Data entries:
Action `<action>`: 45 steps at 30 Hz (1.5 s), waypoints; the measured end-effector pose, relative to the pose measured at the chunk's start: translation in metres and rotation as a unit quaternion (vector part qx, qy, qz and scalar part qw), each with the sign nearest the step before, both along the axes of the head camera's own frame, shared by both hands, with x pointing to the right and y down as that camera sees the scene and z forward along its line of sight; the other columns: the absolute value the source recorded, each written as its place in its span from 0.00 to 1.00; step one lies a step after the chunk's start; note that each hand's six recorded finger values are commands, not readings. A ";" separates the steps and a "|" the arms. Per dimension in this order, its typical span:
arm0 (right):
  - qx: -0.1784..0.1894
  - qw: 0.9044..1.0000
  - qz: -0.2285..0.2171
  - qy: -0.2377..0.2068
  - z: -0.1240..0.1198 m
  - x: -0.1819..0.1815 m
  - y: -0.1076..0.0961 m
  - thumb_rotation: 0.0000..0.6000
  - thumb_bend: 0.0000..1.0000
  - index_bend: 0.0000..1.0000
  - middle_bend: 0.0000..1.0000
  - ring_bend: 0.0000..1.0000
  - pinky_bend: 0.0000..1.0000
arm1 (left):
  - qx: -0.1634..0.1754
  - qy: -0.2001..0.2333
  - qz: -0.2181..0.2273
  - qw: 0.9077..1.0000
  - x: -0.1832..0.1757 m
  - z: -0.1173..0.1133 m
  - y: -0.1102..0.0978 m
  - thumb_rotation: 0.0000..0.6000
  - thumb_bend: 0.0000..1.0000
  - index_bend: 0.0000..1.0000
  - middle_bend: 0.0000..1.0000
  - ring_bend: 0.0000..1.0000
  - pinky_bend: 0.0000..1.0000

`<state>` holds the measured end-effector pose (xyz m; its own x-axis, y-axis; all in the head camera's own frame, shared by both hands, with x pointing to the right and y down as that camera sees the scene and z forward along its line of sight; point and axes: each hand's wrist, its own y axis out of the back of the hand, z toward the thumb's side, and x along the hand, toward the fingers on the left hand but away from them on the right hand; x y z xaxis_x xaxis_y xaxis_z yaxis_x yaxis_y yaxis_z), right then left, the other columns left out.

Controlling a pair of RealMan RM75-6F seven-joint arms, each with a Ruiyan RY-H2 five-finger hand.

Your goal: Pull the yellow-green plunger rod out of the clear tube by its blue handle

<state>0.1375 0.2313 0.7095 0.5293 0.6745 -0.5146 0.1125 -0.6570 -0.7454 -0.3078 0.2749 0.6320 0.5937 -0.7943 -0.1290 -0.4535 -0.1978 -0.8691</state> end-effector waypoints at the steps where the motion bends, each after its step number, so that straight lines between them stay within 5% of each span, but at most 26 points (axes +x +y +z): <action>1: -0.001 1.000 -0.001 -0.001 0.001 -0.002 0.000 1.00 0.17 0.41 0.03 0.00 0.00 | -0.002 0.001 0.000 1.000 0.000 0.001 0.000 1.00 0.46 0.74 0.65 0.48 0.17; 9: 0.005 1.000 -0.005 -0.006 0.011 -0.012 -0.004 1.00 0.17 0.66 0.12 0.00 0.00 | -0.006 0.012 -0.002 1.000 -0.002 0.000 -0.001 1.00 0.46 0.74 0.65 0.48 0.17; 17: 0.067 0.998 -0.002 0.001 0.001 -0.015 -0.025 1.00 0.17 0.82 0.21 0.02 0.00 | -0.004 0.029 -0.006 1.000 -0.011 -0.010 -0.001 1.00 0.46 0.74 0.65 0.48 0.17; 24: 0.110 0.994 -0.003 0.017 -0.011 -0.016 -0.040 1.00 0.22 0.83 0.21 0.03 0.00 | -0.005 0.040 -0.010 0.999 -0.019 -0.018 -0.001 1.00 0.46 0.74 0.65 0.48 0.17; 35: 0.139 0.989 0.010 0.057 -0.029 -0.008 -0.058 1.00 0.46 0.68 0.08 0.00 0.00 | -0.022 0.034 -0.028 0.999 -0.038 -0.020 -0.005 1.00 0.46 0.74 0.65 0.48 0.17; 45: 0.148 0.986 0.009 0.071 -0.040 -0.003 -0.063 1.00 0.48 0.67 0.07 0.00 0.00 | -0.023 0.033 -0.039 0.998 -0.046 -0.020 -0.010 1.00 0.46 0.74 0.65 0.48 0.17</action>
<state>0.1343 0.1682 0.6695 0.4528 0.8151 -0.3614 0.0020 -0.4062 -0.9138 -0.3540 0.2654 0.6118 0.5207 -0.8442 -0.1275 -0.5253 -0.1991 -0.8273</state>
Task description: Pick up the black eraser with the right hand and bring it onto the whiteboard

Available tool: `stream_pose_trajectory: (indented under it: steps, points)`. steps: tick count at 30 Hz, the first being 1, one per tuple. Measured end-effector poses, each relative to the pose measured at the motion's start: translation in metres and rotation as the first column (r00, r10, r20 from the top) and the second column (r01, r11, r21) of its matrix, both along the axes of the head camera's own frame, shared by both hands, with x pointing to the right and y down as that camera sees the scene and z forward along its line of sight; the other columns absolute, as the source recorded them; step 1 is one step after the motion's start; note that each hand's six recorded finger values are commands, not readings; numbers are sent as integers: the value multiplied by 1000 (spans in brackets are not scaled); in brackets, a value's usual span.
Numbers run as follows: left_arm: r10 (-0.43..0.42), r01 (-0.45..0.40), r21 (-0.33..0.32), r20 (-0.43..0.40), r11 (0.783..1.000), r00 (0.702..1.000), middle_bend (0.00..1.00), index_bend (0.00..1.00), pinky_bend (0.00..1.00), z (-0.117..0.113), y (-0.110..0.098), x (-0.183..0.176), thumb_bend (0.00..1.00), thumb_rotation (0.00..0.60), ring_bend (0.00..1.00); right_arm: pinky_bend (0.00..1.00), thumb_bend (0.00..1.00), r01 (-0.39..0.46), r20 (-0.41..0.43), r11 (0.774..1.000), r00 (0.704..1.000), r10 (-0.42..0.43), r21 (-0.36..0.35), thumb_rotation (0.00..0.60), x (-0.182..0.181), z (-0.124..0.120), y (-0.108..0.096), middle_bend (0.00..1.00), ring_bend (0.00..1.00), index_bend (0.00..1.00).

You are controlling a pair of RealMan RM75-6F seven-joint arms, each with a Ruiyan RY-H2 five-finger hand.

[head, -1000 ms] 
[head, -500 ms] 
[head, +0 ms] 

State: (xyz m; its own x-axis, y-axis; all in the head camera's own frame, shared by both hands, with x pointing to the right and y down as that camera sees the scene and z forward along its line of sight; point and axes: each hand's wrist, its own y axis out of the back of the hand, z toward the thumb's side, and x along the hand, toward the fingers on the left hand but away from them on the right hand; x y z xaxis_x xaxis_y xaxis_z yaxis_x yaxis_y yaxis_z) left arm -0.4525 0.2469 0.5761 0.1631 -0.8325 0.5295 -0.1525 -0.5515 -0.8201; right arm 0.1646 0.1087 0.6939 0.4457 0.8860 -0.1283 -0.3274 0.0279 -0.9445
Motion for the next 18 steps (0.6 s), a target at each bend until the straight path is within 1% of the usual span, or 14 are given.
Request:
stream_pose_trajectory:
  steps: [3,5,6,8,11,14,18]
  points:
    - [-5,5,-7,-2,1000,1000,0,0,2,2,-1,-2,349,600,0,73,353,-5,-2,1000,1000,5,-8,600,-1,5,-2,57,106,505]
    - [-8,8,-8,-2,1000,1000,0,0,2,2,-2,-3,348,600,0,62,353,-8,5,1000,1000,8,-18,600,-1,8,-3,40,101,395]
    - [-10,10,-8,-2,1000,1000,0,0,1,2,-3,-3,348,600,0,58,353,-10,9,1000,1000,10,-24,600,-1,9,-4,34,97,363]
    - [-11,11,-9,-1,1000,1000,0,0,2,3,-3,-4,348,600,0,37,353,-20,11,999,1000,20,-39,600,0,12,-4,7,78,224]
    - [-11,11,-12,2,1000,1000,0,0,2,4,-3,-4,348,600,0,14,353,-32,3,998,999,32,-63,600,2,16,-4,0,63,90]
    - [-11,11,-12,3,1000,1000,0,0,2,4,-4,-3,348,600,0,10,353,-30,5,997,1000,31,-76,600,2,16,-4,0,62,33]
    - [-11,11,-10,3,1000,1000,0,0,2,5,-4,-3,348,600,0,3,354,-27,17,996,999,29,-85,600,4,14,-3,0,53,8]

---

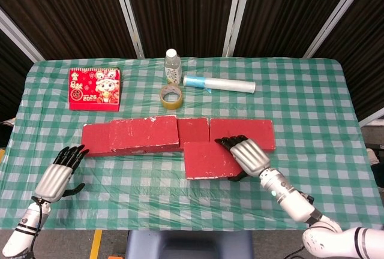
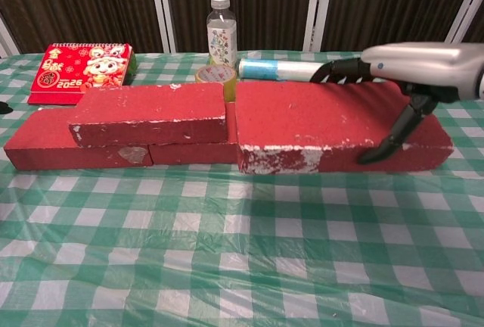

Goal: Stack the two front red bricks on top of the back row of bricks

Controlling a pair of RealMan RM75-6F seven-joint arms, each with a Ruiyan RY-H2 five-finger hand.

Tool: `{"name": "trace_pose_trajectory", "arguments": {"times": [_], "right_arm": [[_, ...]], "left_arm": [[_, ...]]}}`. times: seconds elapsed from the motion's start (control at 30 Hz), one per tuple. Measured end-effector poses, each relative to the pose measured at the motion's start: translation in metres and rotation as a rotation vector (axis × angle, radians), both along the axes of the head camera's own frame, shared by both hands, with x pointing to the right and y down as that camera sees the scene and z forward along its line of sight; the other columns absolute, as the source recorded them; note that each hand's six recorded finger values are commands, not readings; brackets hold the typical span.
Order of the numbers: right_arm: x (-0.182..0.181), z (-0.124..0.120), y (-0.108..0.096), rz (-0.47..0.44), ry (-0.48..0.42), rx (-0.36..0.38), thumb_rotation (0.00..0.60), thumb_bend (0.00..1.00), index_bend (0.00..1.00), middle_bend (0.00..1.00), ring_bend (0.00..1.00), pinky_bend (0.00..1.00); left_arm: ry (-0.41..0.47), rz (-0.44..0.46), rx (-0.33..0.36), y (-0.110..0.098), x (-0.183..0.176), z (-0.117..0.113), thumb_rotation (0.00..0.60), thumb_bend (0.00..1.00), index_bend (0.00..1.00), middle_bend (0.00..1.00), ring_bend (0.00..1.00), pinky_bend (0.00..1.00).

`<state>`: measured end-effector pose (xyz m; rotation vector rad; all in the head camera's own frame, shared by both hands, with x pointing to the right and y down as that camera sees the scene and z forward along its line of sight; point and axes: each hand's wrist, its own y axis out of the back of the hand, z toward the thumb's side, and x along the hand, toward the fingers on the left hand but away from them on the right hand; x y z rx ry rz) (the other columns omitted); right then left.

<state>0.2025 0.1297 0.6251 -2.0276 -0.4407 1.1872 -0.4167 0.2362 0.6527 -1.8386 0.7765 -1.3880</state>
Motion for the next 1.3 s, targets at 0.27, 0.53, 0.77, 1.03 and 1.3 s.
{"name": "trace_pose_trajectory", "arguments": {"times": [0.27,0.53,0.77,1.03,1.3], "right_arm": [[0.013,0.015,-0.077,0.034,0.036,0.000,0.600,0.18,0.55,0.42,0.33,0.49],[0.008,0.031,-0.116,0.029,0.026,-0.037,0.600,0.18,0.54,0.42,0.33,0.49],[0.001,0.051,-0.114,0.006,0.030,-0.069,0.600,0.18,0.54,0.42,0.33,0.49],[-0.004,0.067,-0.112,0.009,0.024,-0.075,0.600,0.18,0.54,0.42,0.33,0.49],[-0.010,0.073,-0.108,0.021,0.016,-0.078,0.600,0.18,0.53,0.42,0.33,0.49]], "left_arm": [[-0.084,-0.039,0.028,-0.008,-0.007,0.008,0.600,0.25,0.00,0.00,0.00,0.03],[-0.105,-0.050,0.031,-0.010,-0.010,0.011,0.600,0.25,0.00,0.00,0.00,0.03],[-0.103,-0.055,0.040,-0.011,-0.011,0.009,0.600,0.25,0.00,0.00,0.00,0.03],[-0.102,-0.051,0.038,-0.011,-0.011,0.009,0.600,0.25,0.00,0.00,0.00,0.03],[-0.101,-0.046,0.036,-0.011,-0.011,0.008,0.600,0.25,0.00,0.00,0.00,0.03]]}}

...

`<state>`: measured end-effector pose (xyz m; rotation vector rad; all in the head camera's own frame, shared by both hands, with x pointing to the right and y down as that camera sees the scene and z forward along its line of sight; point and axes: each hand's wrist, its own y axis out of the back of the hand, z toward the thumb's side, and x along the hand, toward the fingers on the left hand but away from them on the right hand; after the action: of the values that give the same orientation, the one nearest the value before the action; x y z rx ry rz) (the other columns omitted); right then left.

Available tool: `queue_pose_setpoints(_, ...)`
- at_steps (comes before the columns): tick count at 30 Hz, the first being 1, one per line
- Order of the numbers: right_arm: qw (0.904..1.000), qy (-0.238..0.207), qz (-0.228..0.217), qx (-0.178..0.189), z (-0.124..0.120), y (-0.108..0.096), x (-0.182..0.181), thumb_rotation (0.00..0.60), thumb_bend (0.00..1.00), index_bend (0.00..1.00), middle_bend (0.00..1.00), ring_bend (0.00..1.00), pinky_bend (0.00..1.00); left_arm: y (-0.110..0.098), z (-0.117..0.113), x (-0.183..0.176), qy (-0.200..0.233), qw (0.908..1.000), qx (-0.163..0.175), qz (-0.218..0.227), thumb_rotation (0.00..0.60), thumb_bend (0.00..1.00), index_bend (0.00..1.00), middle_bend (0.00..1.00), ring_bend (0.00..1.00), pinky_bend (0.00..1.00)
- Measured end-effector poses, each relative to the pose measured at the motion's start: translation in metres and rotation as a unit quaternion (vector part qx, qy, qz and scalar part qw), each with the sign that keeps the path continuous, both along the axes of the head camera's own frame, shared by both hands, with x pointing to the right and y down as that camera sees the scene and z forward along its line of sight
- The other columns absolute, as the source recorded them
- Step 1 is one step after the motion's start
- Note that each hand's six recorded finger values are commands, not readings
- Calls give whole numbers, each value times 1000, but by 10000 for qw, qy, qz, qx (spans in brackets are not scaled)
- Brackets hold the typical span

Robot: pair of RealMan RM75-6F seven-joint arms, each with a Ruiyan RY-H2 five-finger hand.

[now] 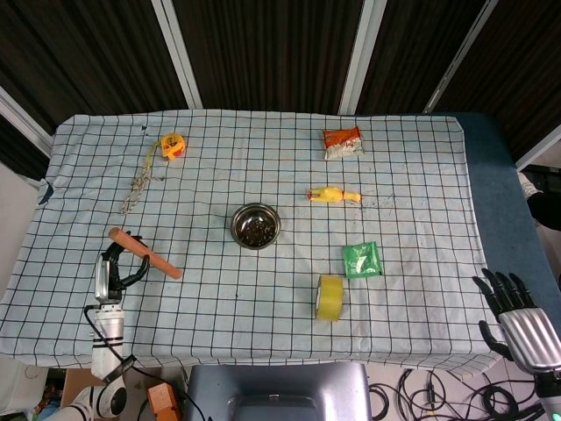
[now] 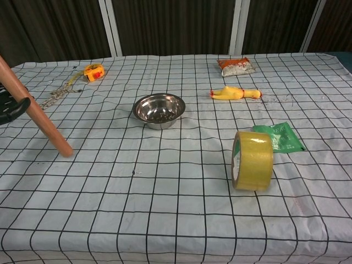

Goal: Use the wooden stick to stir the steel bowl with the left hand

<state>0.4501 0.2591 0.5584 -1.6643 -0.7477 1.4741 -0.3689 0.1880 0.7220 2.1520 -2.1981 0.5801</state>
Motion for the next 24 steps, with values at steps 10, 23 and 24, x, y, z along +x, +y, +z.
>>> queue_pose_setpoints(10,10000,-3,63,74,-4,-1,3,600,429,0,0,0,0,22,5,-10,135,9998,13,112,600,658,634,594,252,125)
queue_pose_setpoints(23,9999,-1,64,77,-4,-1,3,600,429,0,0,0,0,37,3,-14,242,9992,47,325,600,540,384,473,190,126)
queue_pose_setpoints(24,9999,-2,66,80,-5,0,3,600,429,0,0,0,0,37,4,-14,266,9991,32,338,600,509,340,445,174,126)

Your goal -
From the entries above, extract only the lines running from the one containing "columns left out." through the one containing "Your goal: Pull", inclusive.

Reply -
`<state>` holds the measured end-effector pose (xyz m; its own x-axis, y-axis; all in the head camera's own frame, shared by both hands, with x pointing to the right and y down as that camera sees the scene and z forward along its line of sight; point and axes: each hand's wrist, its own y axis out of the back of the hand, z toward the thumb's side, and x along the hand, toward the fingers on the left hand but away from them on the right hand; x y z xaxis_x xaxis_y xaxis_z yaxis_x yaxis_y yaxis_z), right then left, the other columns left out.

Controlling a pair of RealMan RM75-6F seven-joint arms, each with a Ruiyan RY-H2 five-finger hand.

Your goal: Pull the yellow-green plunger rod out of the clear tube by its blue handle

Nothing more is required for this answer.